22

22

Тяготила ли Стругацких совместная работа? Ведь им совсем не просто стало собираться, развивать рукопись синхронно, как это почти всегда получалось раньше. Интересы в немалой степени диктуются и возрастом — так сказывался ли возраст?

Отвечая на эти вопросы авторов, Борис Натанович сообщил, что в конце 80-х они с братом еще работали в полную силу и с удовольствием. К примеру, пьесу «Жиды города Питера» писали «бодро-весело»…

Но, конечно, уже тогда начинали чувствовать и усталость, и старость, и всё возрастающее нежелание выдумывать… «„Бич божий“[47] обсуждался вяло, мы никак не могли договориться о сюжете; раздраженно спорили.

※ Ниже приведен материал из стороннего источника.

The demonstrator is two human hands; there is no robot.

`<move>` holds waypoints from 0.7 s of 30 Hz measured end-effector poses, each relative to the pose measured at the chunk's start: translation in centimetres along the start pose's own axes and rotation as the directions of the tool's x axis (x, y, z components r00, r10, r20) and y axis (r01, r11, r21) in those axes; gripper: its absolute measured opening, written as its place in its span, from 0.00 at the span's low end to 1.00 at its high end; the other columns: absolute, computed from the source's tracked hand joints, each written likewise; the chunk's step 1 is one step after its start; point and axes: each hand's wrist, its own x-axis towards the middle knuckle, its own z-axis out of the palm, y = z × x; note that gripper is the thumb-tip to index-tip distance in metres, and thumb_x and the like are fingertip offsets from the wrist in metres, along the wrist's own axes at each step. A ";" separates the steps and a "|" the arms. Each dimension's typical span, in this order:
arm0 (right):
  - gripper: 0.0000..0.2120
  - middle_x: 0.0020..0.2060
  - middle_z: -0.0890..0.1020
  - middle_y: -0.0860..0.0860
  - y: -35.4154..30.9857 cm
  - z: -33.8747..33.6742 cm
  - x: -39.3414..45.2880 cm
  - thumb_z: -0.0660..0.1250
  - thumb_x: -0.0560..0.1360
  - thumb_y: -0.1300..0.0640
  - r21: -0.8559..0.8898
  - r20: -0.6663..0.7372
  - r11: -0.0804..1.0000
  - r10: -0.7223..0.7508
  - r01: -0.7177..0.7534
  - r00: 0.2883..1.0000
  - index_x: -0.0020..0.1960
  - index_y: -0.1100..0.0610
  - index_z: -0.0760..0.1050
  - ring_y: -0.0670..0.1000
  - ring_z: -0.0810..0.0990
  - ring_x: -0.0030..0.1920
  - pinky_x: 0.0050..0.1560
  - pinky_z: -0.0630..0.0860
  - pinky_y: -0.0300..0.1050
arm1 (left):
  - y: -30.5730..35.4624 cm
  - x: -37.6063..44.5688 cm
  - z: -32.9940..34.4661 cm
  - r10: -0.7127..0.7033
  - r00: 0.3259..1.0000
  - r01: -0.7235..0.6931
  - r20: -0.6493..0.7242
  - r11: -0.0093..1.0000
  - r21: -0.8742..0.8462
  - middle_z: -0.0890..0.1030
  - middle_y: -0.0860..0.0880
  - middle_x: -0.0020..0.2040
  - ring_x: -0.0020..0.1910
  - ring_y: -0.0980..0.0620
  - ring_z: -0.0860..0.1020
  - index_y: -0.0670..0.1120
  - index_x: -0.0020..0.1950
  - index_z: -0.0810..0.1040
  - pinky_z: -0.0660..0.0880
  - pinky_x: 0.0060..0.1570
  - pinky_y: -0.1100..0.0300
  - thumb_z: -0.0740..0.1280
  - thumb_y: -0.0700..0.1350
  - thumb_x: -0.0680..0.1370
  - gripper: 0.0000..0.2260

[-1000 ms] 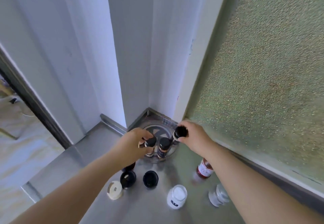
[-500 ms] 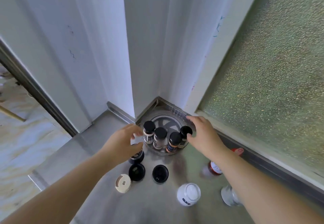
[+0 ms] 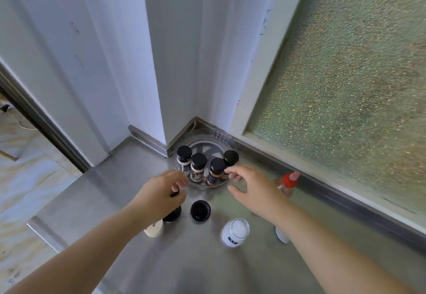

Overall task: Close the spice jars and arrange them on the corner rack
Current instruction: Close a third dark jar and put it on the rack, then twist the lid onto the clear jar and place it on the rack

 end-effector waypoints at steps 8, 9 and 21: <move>0.15 0.45 0.79 0.45 3.4 -5.6 -8.1 0.68 0.72 0.60 0.084 -0.130 0.990 0.124 -0.114 0.984 0.58 0.51 0.76 0.44 0.77 0.44 0.47 0.69 0.29 | 9.0 1.2 4.8 0.282 0.959 -0.281 0.009 0.958 -0.063 0.73 0.61 0.39 0.45 0.63 0.72 0.48 0.49 0.77 0.70 0.42 0.68 0.69 0.40 0.71 0.09; 0.15 0.45 0.80 0.45 4.0 -6.1 -9.4 0.68 0.71 0.60 0.092 -0.156 0.988 0.141 -0.127 0.978 0.57 0.50 0.76 0.42 0.77 0.44 0.46 0.68 0.27 | 9.7 1.3 5.5 0.302 0.953 -0.301 0.016 0.952 -0.063 0.73 0.62 0.39 0.45 0.64 0.72 0.48 0.49 0.77 0.70 0.41 0.68 0.69 0.40 0.70 0.09; 0.29 0.64 0.72 0.52 10.7 -5.5 -16.4 0.68 0.72 0.53 -0.126 -0.079 0.908 0.393 -0.400 0.916 0.70 0.53 0.63 0.52 0.71 0.63 0.63 0.66 0.42 | 12.6 0.1 10.8 0.269 0.956 -0.266 0.119 0.963 -0.042 0.77 0.59 0.41 0.40 0.61 0.75 0.52 0.47 0.74 0.70 0.42 0.66 0.68 0.41 0.71 0.08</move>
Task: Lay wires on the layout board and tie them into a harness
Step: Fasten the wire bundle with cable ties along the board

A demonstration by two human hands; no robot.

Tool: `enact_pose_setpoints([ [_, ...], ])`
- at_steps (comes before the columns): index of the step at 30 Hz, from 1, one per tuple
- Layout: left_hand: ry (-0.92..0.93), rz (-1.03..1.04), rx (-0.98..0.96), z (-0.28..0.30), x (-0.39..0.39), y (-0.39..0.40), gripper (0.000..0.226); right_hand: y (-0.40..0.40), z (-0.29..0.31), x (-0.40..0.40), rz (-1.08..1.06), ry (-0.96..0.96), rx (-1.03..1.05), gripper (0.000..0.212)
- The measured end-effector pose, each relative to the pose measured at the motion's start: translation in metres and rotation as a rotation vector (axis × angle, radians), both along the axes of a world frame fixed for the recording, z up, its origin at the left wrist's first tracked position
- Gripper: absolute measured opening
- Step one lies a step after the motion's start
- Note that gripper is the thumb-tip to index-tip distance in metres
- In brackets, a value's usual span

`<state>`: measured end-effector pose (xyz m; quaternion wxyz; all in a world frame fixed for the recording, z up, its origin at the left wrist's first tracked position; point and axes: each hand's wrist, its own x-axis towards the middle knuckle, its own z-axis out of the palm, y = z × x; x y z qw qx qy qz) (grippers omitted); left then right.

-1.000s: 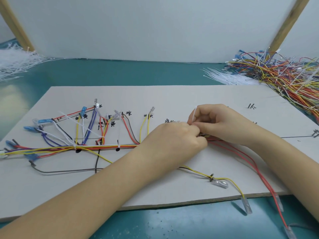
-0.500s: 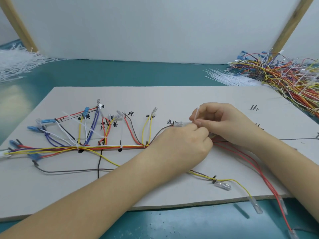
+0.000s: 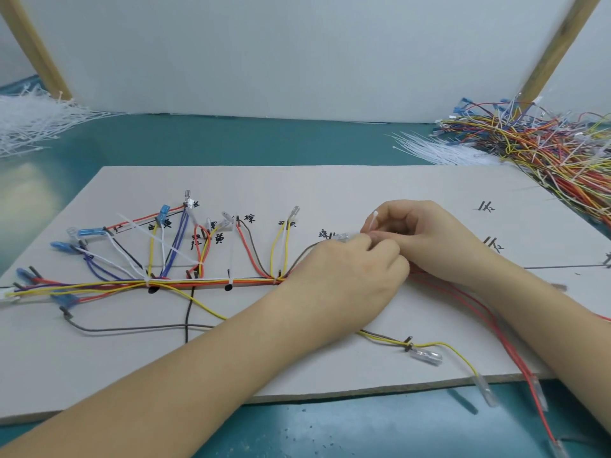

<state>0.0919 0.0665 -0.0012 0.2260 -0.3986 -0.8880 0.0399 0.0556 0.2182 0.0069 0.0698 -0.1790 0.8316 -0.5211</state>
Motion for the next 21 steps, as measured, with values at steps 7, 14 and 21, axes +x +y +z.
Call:
enact_pose_setpoints([
  [7, -0.810, 0.190, 0.821, 0.001, -0.007, -0.002, 0.011, 0.003, 0.001, 0.004, 0.006, 0.062, 0.004, 0.013],
  [14, -0.927, 0.171, 1.080, 0.002, -0.012, -0.005, 0.021, 0.009, 0.006, 0.006, 0.026, 0.077, 0.053, 0.012],
  [21, -0.951, 0.156, 1.079, 0.003, -0.010, -0.005, 0.027, 0.008, 0.009, 0.006, -0.044, 0.051, 0.054, 0.012],
])
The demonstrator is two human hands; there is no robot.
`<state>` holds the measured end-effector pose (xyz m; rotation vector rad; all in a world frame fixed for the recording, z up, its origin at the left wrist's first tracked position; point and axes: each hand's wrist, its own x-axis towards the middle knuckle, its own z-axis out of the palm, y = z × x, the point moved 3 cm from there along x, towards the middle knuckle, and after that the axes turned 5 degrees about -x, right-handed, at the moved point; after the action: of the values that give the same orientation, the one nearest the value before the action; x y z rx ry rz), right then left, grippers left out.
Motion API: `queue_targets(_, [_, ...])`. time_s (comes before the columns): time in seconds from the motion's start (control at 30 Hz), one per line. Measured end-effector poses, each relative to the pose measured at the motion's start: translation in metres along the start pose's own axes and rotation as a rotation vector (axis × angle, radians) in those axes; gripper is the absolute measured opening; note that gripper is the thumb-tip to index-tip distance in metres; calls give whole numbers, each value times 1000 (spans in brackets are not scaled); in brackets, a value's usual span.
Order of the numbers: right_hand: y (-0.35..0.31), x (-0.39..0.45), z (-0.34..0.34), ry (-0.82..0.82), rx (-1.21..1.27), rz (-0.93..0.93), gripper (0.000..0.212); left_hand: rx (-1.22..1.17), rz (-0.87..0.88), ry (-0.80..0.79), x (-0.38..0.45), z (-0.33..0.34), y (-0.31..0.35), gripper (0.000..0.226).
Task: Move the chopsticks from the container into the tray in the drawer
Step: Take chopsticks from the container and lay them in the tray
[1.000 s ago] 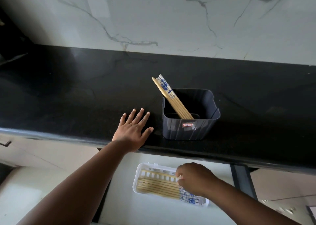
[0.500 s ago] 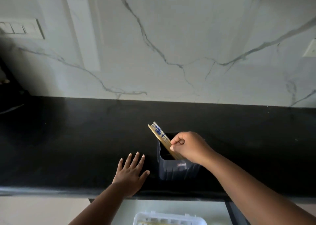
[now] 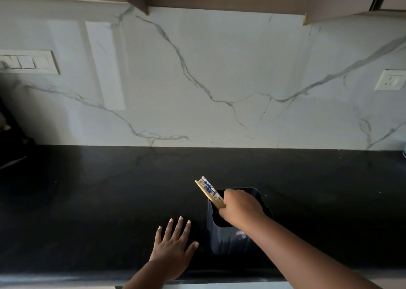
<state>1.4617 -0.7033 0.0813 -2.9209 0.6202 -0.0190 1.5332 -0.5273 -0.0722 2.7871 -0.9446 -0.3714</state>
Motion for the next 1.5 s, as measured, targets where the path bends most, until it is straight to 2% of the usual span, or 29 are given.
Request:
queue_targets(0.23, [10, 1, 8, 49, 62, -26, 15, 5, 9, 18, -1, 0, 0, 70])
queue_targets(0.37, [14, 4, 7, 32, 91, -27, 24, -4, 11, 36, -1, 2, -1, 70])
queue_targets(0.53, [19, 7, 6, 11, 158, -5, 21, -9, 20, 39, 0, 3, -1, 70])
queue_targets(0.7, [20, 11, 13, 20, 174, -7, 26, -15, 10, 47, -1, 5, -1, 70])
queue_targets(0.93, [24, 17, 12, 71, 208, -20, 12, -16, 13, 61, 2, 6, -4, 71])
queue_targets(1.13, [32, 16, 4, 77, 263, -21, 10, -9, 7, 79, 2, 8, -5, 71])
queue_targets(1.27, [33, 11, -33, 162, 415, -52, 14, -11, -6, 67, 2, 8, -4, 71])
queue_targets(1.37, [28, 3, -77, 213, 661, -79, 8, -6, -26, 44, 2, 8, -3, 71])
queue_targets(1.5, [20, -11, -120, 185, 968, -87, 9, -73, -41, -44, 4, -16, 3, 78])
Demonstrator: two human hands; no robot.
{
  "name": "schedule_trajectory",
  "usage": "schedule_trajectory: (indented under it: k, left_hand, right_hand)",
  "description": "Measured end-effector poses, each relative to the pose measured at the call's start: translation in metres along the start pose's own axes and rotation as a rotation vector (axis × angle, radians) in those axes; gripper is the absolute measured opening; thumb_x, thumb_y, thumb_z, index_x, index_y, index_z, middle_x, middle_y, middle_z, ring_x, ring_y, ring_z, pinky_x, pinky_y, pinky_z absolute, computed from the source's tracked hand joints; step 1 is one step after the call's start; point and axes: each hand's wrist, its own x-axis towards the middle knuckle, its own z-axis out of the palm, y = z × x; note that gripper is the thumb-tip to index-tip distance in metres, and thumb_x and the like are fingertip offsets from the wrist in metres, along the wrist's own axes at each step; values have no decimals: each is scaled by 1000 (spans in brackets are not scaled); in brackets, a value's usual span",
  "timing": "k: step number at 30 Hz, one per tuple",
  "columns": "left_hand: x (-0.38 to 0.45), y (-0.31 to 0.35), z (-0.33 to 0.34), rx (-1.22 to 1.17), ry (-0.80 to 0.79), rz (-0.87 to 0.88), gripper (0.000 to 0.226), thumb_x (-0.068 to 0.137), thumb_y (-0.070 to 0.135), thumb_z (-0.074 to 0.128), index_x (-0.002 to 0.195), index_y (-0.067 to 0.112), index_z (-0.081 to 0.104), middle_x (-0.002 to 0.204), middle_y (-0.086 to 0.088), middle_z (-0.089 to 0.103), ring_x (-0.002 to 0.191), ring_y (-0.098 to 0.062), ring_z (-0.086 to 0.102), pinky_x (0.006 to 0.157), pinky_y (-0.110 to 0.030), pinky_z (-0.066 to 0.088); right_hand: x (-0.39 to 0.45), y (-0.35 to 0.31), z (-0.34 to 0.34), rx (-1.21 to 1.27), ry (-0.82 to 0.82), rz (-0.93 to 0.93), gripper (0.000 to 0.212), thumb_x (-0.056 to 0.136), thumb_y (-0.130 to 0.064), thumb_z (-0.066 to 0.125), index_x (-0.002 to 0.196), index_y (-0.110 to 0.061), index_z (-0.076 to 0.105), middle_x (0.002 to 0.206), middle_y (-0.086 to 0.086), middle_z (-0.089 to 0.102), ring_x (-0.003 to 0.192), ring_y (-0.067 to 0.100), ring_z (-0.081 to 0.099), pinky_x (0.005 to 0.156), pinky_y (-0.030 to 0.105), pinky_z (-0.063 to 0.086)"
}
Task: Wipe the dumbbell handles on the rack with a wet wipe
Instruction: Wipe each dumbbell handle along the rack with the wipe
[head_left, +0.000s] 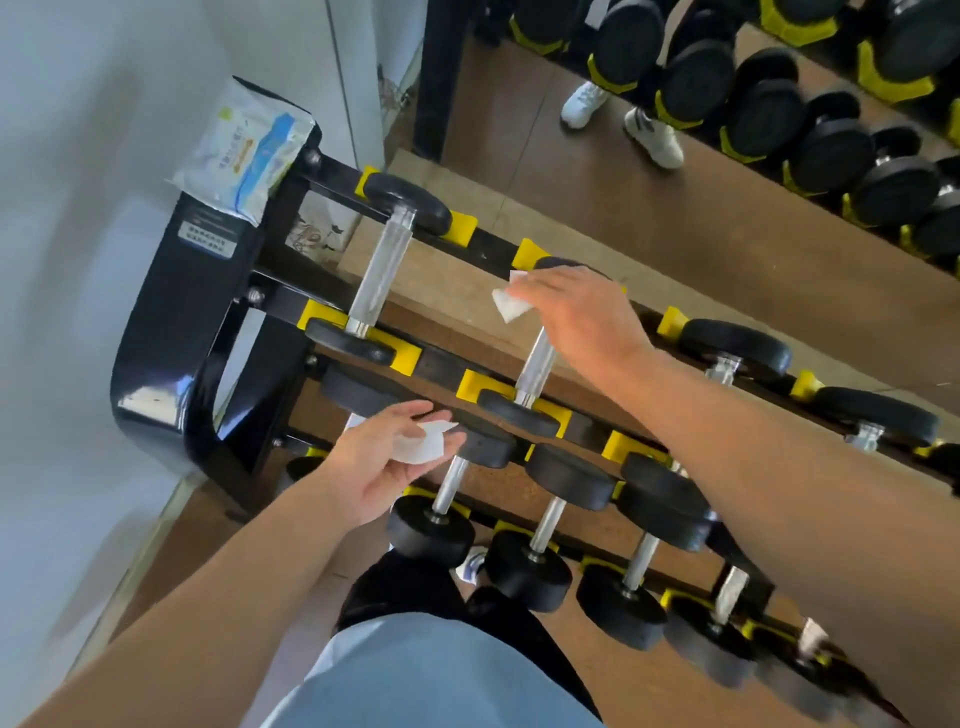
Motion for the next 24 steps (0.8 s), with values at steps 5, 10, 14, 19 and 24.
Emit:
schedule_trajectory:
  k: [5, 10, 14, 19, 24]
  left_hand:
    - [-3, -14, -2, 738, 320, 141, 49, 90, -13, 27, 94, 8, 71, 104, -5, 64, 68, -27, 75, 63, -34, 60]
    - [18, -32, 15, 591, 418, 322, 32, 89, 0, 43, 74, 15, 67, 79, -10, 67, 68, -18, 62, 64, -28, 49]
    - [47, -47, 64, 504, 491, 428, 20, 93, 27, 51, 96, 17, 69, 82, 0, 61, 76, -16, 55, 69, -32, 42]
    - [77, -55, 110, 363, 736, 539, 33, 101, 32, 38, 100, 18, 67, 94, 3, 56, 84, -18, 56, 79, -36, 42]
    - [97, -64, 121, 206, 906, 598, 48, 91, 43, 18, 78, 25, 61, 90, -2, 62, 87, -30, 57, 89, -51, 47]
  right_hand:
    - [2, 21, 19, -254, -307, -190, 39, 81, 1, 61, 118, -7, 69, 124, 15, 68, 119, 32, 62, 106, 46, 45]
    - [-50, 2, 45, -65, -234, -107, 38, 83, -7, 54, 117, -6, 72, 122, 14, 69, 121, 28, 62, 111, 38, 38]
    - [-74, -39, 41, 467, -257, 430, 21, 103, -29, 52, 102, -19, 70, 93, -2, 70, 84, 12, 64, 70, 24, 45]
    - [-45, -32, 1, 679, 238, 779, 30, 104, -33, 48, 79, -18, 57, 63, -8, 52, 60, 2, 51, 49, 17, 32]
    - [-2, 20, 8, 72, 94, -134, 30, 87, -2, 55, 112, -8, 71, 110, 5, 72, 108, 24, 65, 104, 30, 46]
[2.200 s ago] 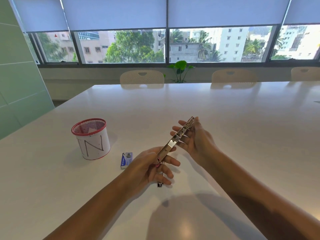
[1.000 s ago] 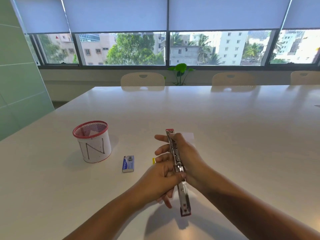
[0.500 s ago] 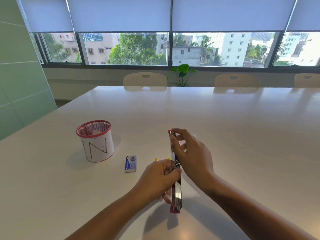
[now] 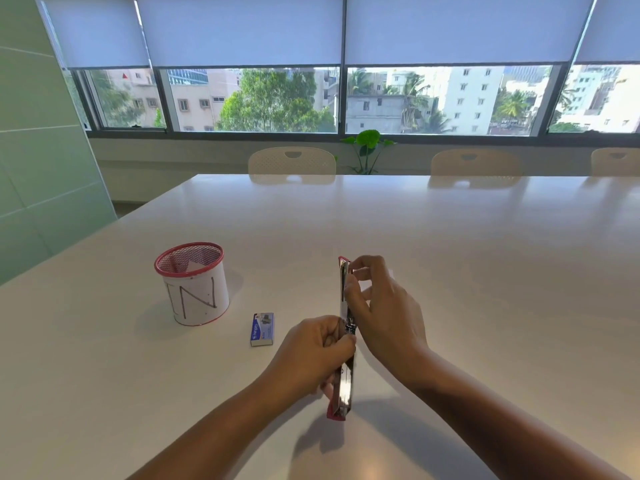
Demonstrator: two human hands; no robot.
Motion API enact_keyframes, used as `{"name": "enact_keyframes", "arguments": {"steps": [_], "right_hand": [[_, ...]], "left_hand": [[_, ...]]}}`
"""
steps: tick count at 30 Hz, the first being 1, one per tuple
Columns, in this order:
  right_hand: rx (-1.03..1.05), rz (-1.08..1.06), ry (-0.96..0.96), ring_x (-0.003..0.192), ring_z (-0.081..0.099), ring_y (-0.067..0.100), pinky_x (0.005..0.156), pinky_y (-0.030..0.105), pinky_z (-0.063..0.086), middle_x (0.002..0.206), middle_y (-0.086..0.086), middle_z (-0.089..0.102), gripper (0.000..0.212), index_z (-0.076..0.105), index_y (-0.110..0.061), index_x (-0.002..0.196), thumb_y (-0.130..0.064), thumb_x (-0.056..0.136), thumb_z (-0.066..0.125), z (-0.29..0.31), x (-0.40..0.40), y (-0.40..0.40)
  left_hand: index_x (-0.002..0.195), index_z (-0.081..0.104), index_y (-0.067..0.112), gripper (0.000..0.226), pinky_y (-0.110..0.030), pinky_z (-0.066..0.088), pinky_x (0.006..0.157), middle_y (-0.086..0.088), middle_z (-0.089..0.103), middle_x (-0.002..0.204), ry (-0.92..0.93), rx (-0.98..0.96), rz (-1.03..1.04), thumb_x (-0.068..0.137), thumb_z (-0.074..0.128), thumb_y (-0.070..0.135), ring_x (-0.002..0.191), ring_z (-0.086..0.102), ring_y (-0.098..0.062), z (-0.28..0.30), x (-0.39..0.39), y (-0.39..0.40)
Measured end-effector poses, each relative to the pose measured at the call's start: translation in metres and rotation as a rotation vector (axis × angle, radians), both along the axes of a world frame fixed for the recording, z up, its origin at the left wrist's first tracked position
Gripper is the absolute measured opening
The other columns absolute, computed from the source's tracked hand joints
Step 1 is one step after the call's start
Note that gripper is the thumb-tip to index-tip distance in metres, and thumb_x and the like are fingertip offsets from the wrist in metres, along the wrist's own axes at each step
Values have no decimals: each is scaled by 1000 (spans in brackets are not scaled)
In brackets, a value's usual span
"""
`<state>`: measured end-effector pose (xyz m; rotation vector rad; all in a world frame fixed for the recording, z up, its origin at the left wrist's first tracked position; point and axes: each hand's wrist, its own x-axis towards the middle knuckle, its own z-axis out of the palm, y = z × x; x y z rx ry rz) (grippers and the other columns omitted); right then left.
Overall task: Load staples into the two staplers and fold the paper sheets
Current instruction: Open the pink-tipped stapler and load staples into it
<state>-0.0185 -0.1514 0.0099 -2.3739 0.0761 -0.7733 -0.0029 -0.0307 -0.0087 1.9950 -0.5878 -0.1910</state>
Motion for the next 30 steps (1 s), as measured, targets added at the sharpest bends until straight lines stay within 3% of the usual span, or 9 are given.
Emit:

О том, чтобы начать работать, не могло быть и речи… „Белый ферзь“ чем дальше, тем привлекал нас меньше. Ничего там „нашего“ не было, кроме финальной фразы-приговора, но не начинать же громоздить штабеля приключений ради одной этой фразы?.. И в 90-м, действительно, наступил кризис… И спиртное здесь, несомненно, сыграло существенную роль. АН не желал (не мог?) изменить порядок вещей. А я не мог заставить себя с этим порядком смириться. Мы начали ссориться по пустякам (чего раньше у нас не бывало никогда). Встречи утратили чистую (независимо от результатов работы) радость общения. Стало трудно проводить рядом более недели… Всё это было бы, наверное, преодолимо, если бы работа шла хорошо. Но работа едва теплилась. Мы устали, и перерывы более не добавляли ни сил, ни азарта… А кроме всего прочего, — ведь вокруг кипела перестройка, и, как сказал тогда, кажется, Коротич, „жить было интереснее, чем писать“… Случилось что-то вроде странного внезапного финиша: именно тогда, когда стало, наконец, „можно“, оказалось, что сил, похоже, не осталось совсем. У Лондона о чем-то подобном сказано было: „когда боги смеются“… Теперь я думаю, что это была просто „временная потеря трудоспособности“, что можно еще было попытаться приспособиться и перестроиться, но всё совпало так, что именно на этом всё и закончилось…»

Самое последнее письмо от Аркадия Натановича (Г. Прашкевичу) оказалось и самым коротким. Написано оно в августе 1991 года на листке из блокнота — от руки. «Соберешься в Москву, заранее предупреди, я могу на неделю уехать. А мне было бы очень печально с тобой не повидаться». И тут же приписка, как заклинание: «Помни телефон. 434–71–51».